## WHAT YOU WILL DO
Copy the records below exactly, leaving out any pictures.

## SUPPLIED MATERIAL
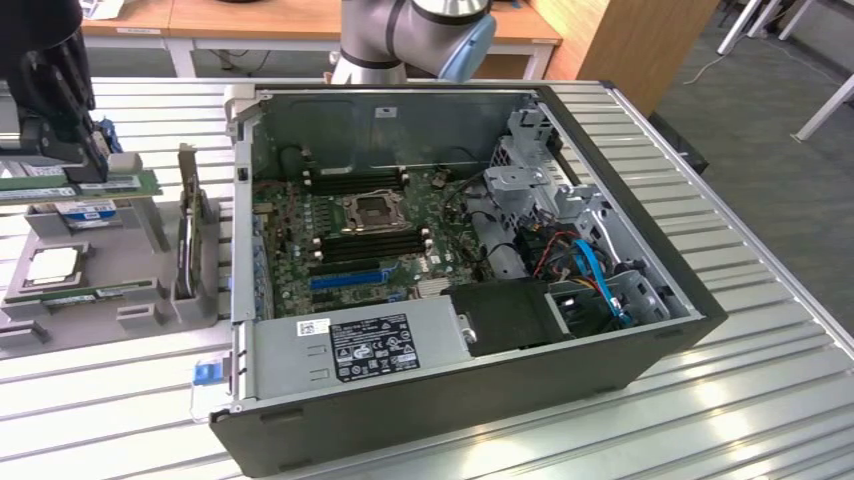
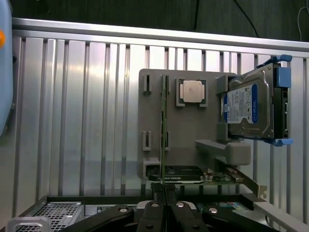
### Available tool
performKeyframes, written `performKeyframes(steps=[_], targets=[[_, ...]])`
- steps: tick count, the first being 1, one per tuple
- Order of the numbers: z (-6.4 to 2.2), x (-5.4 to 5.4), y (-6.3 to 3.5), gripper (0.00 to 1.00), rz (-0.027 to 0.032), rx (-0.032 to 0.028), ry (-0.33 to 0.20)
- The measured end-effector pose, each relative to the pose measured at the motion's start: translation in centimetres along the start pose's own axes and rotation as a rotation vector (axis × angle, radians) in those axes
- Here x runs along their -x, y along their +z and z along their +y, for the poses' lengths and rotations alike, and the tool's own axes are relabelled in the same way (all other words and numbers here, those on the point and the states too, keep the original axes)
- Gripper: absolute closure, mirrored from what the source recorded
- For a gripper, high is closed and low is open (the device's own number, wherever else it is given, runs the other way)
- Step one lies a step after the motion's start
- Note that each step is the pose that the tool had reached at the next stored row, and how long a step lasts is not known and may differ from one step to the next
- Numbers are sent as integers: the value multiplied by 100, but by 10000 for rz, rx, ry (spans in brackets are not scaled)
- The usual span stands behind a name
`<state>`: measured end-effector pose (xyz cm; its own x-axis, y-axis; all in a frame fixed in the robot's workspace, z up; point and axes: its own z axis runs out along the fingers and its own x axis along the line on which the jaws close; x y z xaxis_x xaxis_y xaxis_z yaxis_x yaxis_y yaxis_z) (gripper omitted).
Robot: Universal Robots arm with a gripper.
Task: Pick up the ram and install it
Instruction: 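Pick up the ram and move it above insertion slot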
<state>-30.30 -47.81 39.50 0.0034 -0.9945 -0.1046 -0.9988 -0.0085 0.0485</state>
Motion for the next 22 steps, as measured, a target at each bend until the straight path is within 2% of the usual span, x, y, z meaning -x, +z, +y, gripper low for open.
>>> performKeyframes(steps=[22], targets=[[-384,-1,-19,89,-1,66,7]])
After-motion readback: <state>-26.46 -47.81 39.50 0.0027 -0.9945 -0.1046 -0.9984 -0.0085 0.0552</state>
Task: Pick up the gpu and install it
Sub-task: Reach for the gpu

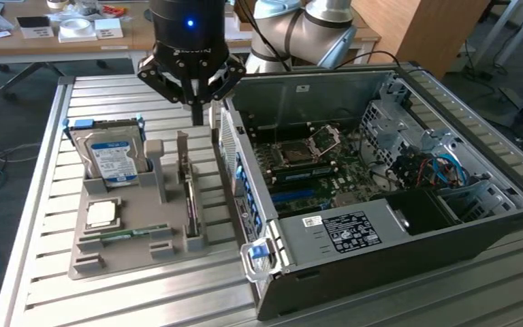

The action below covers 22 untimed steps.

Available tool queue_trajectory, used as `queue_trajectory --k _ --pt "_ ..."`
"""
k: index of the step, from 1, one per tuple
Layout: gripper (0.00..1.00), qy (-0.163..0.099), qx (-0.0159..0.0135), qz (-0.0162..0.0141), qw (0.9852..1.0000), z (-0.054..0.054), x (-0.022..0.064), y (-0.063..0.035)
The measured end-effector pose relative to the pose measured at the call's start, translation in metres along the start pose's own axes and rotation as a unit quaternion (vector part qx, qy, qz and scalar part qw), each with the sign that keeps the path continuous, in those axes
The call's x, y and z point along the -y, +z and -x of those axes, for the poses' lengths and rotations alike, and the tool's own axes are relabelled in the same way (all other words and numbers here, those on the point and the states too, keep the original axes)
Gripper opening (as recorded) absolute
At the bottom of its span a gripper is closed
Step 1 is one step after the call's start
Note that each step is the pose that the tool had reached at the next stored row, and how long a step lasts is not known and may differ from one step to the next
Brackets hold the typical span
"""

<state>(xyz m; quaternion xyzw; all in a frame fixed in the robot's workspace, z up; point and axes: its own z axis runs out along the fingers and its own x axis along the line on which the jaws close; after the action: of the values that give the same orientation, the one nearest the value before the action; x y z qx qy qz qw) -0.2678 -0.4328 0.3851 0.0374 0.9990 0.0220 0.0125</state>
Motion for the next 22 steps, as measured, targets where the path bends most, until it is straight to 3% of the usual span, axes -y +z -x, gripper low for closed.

## YOUR RESPONSE
### Available tool
performKeyframes, written `performKeyframes(steps=[_], targets=[[_, ...]])`
- steps: tick count, the first being 1, one per tuple
- Order of the numbers: z (-6.4 to 2.2), x (-5.4 to 5.4), y (-6.3 to 3.5), gripper (0.00 to 1.00), rz (-0.027 to 0.032), rx (-0.032 to 0.028), ry (-0.33 to 0.20)
- The measured end-effector pose, each relative to the pose measured at the motion's start: translation in centimetres along the start pose's own axes and rotation as a rotation vector (axis × angle, radians) in those axes
- Here x runs along their -x, y along their +z and z along their +y, for the poses' lengths and rotations alike, and the tool's own axes are relabelled in the same way (all other words and numbers here, those on the point and the states too, keep the original axes)
- Gripper: absolute closure, mirrored from what the source recorded
- For a gripper, high is closed and low is open (the device's own number, wherever else it is given, runs the other way)
- Step one lies a step after the motion's start
- Note that each step is the pose that the tool had reached at the next stored row, and how long a step lasts is not known and may differ from one step to the next
- Numbers are sent as integers: the value multiplied by 100, but by 10000 for rz, rx, ry (spans in brackets are not scaled)
- The usual span stands behind a name
`<state>`: measured end-effector pose (xyz cm; its own x-axis, y-axis; all in a frame fixed in the robot's workspace, z up; point and axes: its own z axis runs out along the fingers and its own x axis along the line on which the jaws close; x y z xaxis_x xaxis_y xaxis_z yaxis_x yaxis_y yaxis_z) (gripper omitted).
Robot: Universal Robots arm with a gripper.
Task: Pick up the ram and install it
Instruction: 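Pick up the ram and move it above insertion slot
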<state>-30.30 -47.81 39.50 0.0034 -0.9945 -0.1046 -0.9988 -0.0085 0.0485</state>
Motion for the next 22 steps, as measured, a target at each bend until the straight path is within 2% of the usual span, x, y, z meaning -x, +z, +y, gripper low for open.
>>> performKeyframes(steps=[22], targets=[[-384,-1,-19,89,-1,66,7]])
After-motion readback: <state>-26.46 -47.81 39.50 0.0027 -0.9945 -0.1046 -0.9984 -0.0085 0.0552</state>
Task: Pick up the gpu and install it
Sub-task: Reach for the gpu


The action below covers 22 untimed steps.

Available tool queue_trajectory, used as `queue_trajectory --k _ --pt "_ ..."`
"""
k: index of the step, from 1, one per tuple
Layout: gripper (0.00..1.00), qy (-0.163..0.099), qx (-0.0159..0.0135), qz (-0.0162..0.0141), qw (0.9852..1.0000), z (-0.054..0.054), x (-0.022..0.064), y (-0.063..0.035)
The measured end-effector pose relative to the pose measured at the call's start, translation in metres along the start pose's own axes and rotation as a unit quaternion (vector part qx, qy, qz and scalar part qw), each with the sign that keeps the path continuous, in those axes
The call's x, y and z point along the -y, +z and -x of those axes, for the poses' lengths and rotations alike, and the tool's own axes are relabelled in the same way (all other words and numbers here, those on the point and the states too, keep the original axes)
Gripper opening (as recorded) absolute
At the bottom of its span a gripper is closed
Step 1 is one step after the call's start
Note that each step is the pose that the tool had reached at the next stored row, and how long a step lasts is not known and may differ from one step to the next
Brackets hold the typical span
"""

<state>(xyz m; quaternion xyzw; all in a frame fixed in the robot's workspace, z up; point and axes: its own z axis runs out along the fingers and its own x axis along the line on which the jaws close; after the action: of the values that give the same orientation, the one nearest the value before the action; x y z qx qy qz qw) -0.2678 -0.4328 0.3851 0.0374 0.9990 0.0220 0.0125</state>
Motion for the next 22 steps, as measured, targets where the path bends most, until it is straight to 3% of the usual span, axes -y +z -x, gripper low for closed.

No more output will be produced for this exercise.